About this task:
Transcribe exactly the lines from the one containing "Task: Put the" through the last line of the listing below, inclusive, and nothing beyond them.

Provided data:
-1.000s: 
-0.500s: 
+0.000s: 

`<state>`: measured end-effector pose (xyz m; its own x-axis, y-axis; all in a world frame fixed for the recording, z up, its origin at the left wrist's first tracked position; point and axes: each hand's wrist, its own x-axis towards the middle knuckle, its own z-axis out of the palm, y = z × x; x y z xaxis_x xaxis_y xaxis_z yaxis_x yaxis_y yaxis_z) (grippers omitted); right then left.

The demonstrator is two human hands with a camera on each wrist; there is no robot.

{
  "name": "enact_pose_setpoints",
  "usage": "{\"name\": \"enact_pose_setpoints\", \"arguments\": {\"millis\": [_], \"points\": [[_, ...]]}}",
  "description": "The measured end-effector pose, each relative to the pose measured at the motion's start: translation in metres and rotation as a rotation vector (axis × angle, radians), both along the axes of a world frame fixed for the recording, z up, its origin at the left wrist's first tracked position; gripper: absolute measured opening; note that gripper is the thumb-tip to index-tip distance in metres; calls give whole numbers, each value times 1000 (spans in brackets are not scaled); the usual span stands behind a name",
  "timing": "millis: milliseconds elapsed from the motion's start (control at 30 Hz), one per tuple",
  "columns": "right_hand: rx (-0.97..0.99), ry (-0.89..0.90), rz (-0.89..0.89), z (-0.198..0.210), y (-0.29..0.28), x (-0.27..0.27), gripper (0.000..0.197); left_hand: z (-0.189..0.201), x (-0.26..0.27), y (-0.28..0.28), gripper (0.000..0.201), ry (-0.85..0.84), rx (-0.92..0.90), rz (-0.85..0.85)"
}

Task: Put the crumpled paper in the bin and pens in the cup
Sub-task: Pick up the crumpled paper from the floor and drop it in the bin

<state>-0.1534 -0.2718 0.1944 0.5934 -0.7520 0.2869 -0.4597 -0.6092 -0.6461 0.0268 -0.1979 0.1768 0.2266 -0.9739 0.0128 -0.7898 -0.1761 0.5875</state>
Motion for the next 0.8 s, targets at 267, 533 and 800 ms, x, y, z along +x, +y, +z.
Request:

Task response:
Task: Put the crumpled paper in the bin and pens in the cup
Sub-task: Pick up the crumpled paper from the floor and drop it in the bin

<state>-0.1534 -0.2718 0.1944 0.5934 -0.7520 0.2869 -0.4597 -0.6092 -0.6461 0.0268 -0.1979 0.1768 0.2266 -0.9739 0.0128 -0.7898 -0.1761 0.5875</state>
Motion for the next 0.8 s, targets at 267, 533 and 800 ms, x, y, z along +x, +y, +z.
Request:

What this exercise required has been given in full.